= Cilycwm (electoral ward) =

Electoral ward in Carmarthenshire, Wales

Cilycwm is an electoral ward, representing the communities of Cilycwm, Llansadwrn and Llanwrda, Carmarthenshire, Wales.

==Profile==
In 2014, the Cilycwm electoral ward had an electorate of 1,211. The total population was 1,486, of whom 57.4% were born in Wales. The 2011 census indicated that 46.0% of the population were able to speak Welsh.

==Current Representation==
The Cilycwm Ward is a single-member ward for the purposes of Carmarthenshire County Council elections.
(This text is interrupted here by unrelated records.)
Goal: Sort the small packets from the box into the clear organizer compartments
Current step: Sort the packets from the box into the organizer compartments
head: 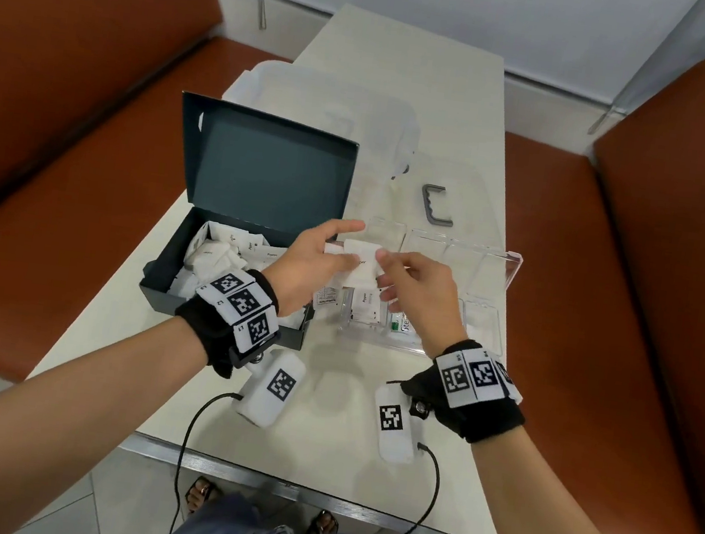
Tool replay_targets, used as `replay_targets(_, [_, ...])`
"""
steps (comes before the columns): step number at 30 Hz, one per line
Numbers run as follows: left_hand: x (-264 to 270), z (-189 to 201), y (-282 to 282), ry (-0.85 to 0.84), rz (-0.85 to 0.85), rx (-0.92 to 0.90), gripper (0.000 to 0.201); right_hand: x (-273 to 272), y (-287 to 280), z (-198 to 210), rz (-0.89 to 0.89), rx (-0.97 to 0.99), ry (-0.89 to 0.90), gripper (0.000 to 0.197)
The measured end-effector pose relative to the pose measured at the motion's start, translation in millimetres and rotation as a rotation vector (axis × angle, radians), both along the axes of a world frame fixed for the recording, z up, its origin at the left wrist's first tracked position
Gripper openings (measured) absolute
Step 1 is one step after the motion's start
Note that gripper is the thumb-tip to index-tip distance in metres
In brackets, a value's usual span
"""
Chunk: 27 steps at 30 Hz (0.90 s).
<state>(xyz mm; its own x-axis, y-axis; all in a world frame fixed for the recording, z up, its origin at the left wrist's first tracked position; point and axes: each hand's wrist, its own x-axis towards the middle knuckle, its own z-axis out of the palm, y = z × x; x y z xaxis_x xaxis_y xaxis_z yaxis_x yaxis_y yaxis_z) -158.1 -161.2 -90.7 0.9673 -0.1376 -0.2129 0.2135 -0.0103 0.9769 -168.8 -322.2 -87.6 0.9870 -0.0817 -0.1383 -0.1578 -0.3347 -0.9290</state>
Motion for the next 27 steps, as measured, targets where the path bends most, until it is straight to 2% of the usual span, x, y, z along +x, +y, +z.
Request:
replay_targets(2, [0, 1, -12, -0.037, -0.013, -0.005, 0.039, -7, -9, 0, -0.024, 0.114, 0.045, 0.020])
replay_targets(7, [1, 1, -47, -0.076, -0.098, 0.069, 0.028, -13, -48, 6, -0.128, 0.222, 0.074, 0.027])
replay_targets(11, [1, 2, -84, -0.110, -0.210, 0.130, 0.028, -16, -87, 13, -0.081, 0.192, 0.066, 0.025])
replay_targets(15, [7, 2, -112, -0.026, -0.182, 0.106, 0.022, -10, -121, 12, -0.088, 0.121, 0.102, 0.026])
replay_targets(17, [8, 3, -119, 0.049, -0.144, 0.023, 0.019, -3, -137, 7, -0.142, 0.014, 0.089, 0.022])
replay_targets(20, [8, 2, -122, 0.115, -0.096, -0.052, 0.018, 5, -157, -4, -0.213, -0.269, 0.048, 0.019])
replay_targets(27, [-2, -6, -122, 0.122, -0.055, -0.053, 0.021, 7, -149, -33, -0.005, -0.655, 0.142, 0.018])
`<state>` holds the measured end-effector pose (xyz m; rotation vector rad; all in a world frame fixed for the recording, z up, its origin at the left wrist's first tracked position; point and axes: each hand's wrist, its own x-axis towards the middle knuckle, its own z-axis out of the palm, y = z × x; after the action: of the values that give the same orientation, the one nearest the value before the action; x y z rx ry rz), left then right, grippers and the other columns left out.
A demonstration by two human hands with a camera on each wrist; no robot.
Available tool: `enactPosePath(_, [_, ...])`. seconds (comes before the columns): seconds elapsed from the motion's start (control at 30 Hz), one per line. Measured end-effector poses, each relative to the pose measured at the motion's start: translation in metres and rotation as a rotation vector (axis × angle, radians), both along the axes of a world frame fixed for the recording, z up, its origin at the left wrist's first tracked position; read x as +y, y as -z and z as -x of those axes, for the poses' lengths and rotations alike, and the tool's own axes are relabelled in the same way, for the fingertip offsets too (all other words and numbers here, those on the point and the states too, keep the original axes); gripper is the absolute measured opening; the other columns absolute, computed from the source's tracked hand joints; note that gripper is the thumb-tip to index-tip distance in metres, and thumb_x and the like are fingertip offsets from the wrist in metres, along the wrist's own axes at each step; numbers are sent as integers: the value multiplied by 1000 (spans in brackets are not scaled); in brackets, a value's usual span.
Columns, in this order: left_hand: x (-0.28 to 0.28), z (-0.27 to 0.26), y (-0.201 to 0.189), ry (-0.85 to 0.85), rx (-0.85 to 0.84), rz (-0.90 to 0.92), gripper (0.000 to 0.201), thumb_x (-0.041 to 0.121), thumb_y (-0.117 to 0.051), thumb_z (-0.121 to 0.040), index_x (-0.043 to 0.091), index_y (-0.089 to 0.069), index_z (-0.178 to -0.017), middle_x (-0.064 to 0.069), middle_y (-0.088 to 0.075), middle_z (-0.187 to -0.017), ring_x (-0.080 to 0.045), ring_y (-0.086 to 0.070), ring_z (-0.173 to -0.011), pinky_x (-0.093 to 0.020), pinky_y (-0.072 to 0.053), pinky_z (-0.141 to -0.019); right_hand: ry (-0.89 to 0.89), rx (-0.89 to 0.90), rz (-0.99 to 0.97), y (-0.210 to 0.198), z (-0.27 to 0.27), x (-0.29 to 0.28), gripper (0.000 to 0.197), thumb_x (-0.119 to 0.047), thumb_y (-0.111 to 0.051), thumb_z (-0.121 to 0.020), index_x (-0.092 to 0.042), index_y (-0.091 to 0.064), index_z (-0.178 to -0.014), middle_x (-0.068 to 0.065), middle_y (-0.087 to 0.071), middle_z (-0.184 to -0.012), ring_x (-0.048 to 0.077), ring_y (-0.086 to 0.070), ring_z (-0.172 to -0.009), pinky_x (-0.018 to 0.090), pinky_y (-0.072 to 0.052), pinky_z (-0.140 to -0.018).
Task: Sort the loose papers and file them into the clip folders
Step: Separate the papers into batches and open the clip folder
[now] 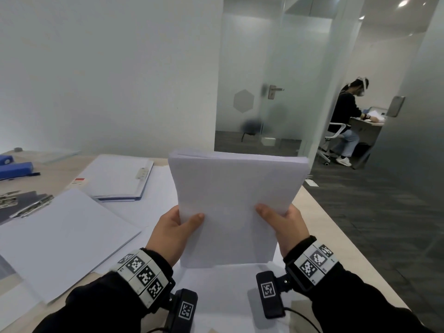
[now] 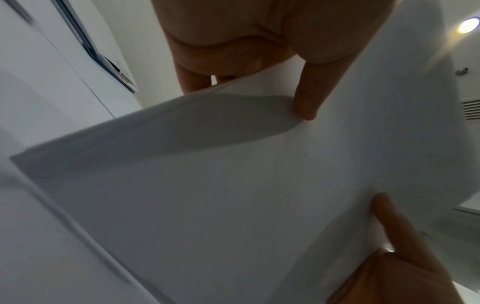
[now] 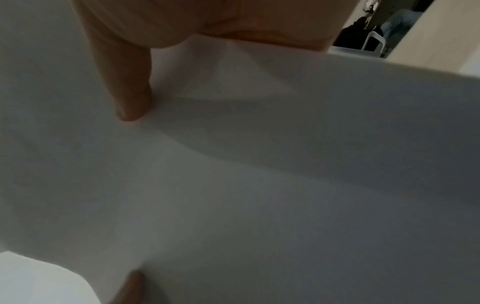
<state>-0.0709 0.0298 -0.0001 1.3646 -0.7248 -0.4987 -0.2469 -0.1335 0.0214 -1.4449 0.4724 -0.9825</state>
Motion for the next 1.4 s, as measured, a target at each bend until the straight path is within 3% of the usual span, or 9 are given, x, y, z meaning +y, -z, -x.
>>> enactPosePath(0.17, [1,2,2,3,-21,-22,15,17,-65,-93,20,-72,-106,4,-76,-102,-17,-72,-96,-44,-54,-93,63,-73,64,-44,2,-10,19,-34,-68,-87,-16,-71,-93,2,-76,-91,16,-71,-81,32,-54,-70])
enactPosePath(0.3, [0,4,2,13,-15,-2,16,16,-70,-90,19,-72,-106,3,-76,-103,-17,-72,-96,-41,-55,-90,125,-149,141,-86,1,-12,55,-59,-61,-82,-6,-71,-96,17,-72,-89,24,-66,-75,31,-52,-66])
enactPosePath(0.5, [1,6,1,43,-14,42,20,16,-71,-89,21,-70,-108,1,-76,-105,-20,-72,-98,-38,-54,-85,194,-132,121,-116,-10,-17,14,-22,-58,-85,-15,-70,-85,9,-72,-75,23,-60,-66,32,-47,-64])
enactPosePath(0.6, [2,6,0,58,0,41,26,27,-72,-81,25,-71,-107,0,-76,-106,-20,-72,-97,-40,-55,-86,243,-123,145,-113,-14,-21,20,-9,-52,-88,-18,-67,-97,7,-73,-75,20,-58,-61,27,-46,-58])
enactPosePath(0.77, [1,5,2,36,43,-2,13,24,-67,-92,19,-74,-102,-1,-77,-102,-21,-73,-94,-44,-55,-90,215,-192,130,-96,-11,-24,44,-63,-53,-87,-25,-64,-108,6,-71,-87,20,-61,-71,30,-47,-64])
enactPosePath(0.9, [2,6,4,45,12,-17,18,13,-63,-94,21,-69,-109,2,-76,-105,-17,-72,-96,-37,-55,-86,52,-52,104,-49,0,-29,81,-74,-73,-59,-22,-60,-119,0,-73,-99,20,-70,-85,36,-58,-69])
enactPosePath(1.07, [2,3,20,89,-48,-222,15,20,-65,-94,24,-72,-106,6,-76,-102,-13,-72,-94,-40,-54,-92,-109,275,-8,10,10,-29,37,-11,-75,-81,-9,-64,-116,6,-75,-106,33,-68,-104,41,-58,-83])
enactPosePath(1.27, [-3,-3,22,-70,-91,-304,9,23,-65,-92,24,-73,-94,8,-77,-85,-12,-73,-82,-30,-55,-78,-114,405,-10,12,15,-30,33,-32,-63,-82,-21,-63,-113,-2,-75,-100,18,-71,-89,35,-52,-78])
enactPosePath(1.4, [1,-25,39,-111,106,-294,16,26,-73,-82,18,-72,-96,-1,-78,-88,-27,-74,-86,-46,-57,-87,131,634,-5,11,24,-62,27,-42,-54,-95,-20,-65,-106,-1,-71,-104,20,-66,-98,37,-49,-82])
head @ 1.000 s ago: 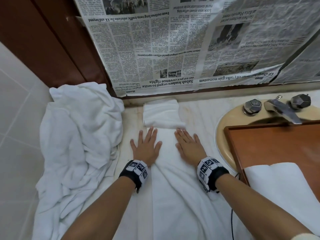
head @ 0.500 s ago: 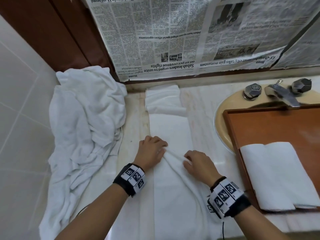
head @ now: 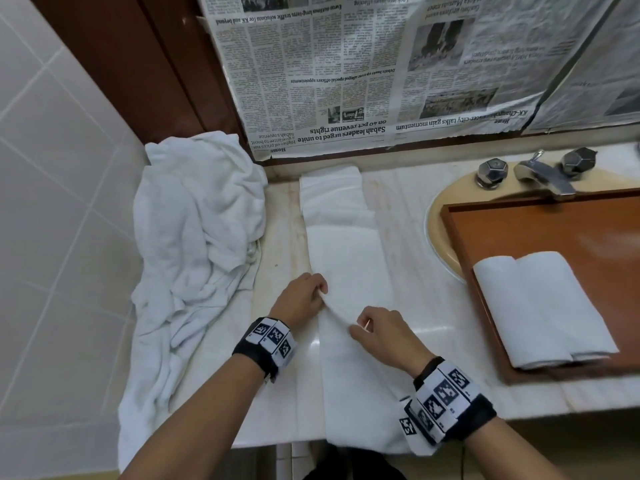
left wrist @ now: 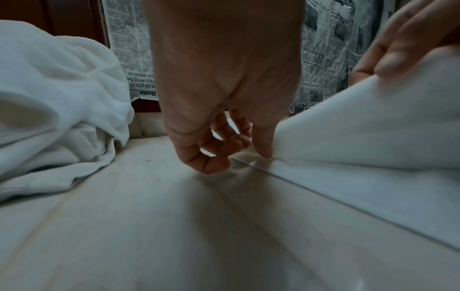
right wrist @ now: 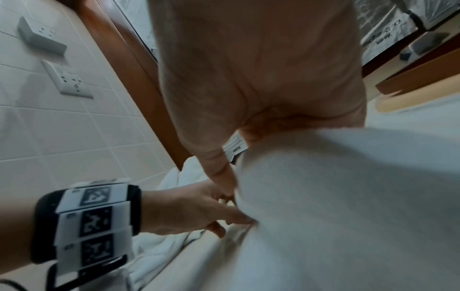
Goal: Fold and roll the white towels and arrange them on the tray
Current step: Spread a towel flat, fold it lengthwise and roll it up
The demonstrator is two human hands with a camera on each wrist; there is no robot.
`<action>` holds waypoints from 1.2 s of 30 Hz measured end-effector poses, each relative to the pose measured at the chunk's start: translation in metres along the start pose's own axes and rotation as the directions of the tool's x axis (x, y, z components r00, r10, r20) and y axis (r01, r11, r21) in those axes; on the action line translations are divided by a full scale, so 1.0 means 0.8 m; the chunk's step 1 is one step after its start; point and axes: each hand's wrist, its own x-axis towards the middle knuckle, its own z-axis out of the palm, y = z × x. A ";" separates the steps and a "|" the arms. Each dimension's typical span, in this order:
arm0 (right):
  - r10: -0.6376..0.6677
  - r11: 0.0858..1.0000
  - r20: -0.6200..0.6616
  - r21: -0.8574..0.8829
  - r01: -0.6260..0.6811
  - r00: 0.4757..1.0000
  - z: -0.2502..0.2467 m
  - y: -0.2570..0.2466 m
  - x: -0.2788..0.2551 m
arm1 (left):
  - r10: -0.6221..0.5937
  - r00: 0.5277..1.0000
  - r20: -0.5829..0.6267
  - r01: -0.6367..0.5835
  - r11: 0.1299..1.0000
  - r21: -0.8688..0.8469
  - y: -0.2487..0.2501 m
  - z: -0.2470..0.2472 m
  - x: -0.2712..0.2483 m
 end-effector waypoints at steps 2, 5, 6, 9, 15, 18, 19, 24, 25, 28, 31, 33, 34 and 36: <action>0.013 0.999 -0.011 -0.045 -0.013 1.000 0.023 -0.006 -0.008 | 0.027 1.000 -0.003 -0.027 0.999 -0.021 -0.003 0.003 -0.009; 0.049 0.997 -0.052 -0.059 -0.052 0.997 0.056 -0.011 -0.018 | 0.056 0.998 0.001 -0.056 0.997 -0.047 -0.008 0.006 -0.024; 0.060 0.997 -0.074 -0.049 -0.064 0.995 0.064 -0.013 -0.021 | 0.057 0.998 0.017 -0.056 0.997 -0.050 -0.010 0.007 -0.028; 0.082 0.997 -0.138 -0.004 -0.083 0.987 0.080 -0.015 -0.029 | 0.038 0.999 0.034 -0.035 0.997 -0.065 -0.015 0.010 -0.042; -0.007 0.984 -0.215 -0.178 -0.033 0.976 0.100 -0.023 -0.051 | 0.023 0.999 0.041 -0.019 0.995 -0.102 -0.015 0.016 -0.066; 0.020 0.974 -0.138 -0.222 -0.051 0.990 0.103 -0.026 -0.057 | 0.003 0.999 0.040 0.002 0.994 -0.108 -0.014 0.017 -0.075; 0.025 0.977 -0.082 -0.210 -0.042 0.996 0.101 -0.026 -0.057 | -0.009 0.999 0.039 0.014 0.994 -0.109 -0.014 0.017 -0.076; -0.033 0.987 0.187 -0.146 0.061 0.982 0.079 -0.019 -0.066 | -0.042 0.999 0.028 0.045 0.992 -0.121 -0.007 0.023 -0.086; -0.051 0.985 0.237 -0.149 0.088 0.970 0.075 -0.018 -0.069 | -0.047 0.999 0.016 0.049 0.992 -0.119 -0.006 0.027 -0.088; -0.105 0.987 0.243 -0.092 0.130 0.964 0.059 -0.007 -0.064 | -0.065 0.997 -0.031 0.061 0.991 -0.122 -0.005 0.034 -0.089; -0.177 0.983 0.014 -0.053 0.178 0.984 0.039 0.007 -0.040 | -0.111 0.990 -0.092 0.093 0.979 -0.183 -0.007 0.037 -0.088; -0.256 0.959 -0.090 -0.148 0.242 0.962 0.032 0.016 -0.018 | -0.087 0.984 -0.153 0.066 0.988 -0.141 -0.009 0.042 -0.088; -0.297 0.940 -0.104 -0.210 0.271 0.949 0.031 0.020 -0.007 | -0.077 0.982 -0.171 0.065 0.995 -0.079 -0.009 0.046 -0.089; -0.372 0.878 -0.049 -0.341 0.335 0.927 0.038 0.027 0.011 | -0.093 0.982 -0.164 0.105 0.992 0.066 -0.002 0.056 -0.093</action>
Since 1995 it has been represented by Independent councillor Tom Theophilus.

==Recent history==
The first election to the new unitary Carmarthenshire County Council took place in 1995. At this stage the ward also included the communities of Cynwyl Gaeo and Talley. Tom Theophilus, a long-serving district and county councillor was elected.

Cynwyl Gaeo and Llanwrda/Talley 1995
| Party |  | Candidate | Votes | % | ±% |
|---|---|---|---|---|---|
|  | Independent | Thomas Theophilus* | 782 |  |  |
|  | Independent | W.G. Rees | 137 |  |  |
|  | Liberal Democrats | J.P. Doubell | 105 |  |  |
|  | Green | Tim Shaw | 105 |  |  |
| Majority |  |  | 645 |  |  |
|  | Independent win (new seat) |  |  |  |  |

In 1999 the seat - now on its current boundaries was held by Tom Theophilus.

Cilycwm 1999
| Party |  | Candidate | Votes | % | ±% |
|---|---|---|---|---|---|
|  | Independent | Thomas Theophilus* | unopposed |  |  |
|  | Independent win (new seat) |  |  |  |  |

In 2004 the sitting member was again returned.

Cilycwm
| Party |  | Candidate | Votes | % | ±% |
|---|---|---|---|---|---|
|  | Independent | Thomas Theophilus* | unopposed |  |  |
|  | Independent hold |  | Swing |  |  |

In 2008, the seat was again held by the sitting member.

Cilycwm 2008
| Party |  | Candidate | Votes | % | ±% |
|---|---|---|---|---|---|
|  | Independent | Thomas Theophilus* | 474 |  |  |
|  | Independent | Marianne Goddard-Peperzak | 178 |  |  |
|  | Independent | Roger Melvin Pipe | 76 |  |  |
|  | Independent hold |  | Swing |  |  |

By the 2012 Tom Theophilus, who had represented the area for decades narrowly held the seat against one of the most prominent opponents of the previous administration and a leading critic of Mark James, the Chief Executive of the Council.

Cilycwm 2012
| Party |  | Candidate | Votes | % | ±% |
|---|---|---|---|---|---|
|  | Independent | Thomas Theophilus* | 307 |  |  |
|  | Independent | Jacqui Thomapson | 264 |  |  |
|  | Conservative | Matthew Graham Paul | 136 |  |  |
|  | Independent hold |  | Swing |  |  |

==History==
===County Council Elections===
An area roughly equating to the current ward elected a member to Carmarthenshire County Council from 1889 until its abolition in 1974. The ward was known as Newcastle Emlyn.

With the formation of Dyfed County Council, Cilycwm was part of the Llandeilo Rural No.1 Ward (which included the former borough of Llandovery. This ward was renamed Llandovery in 1989.

When the unitary Carmarthenshire County Council was formed in 1995 a new Cilycwm ward was formed and its boundaries changed in 1999. It was now similar to the ward that existed between 1889 and 1974.

===District Council Elections===
From 1973 until 1996, Cilycwm formed an electoral ward for the purposes of elections to Dinefwr Borough Council.